Open gabrieljaykay opened 2 years ago
Hello! Sorry for the inconvenience. Could you check the presence of the chr10_KN196480v1_fix in the file STAR/chrNameLength.txt? If it's not present, that might be the issue. The chrNameLenght.txt is created by STAR and is used in one of the reference build steps and it should contain it if it was in the genome.fa file. Is it possible that your genome.fa file contains only the canonical chromosome and not the fix patch?
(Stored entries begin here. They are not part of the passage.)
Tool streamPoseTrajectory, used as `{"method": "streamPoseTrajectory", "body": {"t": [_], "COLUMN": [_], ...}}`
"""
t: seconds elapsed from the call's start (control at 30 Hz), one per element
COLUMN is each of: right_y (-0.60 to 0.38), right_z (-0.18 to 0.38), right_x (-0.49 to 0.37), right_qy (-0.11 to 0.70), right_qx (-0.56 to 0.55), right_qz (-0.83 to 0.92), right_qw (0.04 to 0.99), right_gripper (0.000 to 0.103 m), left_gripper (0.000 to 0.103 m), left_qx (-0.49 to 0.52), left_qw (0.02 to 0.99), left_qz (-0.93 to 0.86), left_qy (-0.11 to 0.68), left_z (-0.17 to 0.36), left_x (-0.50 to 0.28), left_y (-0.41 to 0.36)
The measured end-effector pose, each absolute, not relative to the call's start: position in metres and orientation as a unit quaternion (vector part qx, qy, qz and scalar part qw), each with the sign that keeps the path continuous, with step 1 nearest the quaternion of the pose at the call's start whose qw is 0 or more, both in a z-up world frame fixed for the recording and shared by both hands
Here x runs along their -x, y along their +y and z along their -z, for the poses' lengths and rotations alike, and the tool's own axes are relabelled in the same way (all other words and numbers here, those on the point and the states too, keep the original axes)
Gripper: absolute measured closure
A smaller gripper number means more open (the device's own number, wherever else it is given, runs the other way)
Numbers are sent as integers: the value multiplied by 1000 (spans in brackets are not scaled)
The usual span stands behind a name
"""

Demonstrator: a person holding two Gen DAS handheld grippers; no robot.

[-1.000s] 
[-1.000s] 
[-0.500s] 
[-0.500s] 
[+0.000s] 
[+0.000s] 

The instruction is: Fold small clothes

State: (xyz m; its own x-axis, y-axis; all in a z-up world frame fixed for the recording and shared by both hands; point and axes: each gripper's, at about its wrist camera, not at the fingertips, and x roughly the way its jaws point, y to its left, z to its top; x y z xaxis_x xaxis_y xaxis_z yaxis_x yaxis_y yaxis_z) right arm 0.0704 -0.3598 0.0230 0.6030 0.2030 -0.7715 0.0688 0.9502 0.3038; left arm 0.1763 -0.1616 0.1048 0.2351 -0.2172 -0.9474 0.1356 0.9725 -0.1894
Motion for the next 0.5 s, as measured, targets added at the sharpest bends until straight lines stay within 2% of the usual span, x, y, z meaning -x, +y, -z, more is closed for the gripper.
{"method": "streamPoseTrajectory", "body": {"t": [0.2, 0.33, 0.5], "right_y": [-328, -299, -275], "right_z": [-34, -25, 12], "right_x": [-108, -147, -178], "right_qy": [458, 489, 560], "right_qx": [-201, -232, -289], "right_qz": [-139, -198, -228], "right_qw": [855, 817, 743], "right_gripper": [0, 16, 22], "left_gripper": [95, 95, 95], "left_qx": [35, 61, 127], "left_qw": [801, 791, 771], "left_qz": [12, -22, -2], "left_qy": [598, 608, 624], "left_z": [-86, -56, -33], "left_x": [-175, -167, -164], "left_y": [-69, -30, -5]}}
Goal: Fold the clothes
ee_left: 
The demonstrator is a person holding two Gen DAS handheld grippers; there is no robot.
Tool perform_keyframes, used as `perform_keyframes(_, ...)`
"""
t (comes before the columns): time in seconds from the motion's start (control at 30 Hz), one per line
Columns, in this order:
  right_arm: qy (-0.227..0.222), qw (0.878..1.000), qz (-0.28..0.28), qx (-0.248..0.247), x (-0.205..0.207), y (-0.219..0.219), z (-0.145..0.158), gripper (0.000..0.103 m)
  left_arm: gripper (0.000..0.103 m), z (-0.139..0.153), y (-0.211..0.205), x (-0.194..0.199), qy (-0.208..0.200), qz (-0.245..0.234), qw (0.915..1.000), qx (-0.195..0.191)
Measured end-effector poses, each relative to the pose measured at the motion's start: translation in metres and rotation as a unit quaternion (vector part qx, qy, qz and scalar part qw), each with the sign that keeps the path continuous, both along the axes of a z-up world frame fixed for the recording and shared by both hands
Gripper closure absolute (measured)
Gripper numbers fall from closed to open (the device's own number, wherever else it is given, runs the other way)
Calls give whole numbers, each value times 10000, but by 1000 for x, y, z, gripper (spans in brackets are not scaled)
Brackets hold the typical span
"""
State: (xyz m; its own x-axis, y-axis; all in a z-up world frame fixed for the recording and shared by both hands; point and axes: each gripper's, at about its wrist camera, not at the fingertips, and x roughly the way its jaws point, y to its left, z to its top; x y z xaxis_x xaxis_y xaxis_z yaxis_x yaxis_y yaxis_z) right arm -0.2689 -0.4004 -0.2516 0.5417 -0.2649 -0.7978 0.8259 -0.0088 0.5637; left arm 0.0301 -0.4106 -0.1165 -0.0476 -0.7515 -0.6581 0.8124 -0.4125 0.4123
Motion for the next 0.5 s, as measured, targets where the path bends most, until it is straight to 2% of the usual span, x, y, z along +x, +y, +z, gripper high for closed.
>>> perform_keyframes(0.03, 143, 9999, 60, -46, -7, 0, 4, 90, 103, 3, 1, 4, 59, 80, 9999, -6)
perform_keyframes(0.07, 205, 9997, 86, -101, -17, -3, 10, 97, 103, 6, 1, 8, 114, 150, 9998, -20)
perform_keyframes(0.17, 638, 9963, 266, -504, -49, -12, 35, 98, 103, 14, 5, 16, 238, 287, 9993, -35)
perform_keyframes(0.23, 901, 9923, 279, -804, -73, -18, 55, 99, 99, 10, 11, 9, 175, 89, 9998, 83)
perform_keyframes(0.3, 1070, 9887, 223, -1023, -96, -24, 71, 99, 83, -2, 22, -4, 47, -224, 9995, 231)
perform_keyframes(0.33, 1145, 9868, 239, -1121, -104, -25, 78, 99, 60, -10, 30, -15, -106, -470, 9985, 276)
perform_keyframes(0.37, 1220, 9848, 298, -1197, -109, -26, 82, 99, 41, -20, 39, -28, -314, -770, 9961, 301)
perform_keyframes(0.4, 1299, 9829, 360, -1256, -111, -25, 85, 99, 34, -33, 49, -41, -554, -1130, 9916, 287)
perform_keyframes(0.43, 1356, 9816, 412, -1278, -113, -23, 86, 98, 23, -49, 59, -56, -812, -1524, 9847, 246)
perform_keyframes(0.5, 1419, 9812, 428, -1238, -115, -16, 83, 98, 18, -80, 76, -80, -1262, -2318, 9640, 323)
If so, you can replace the genome.fa with the full one or filter the transcripts.gtf to keep only the canonical ones. With awk should be something like:
cp ./transcripts.gtf ./transcripts_bkup.gtf
awk ' $1 ~ /^chr[0-9XY]+$/ {print } ' ./transcripts_bkup.gtf > ./transcripts.gtf
Let me know if this helped. Cheers, Claudio
Hello,
I've been trying to build an IRFinder reference to look for intron retention in RNA-seq data stored in BAM files that are in the ucsc format, so I need to build a reference using the UCSC genome sequence instead of Ensembl. I'm running the BuildRefProcess while including the fasta and gtf files from the UCSC in the same folder and naming them 'genome.fa' and 'transcripts.gtf' respectively. I keep getting this error, and am uncertain as to why it would be running into a specific issue for this chromosome. Any help you could provide would be greatly appreciated.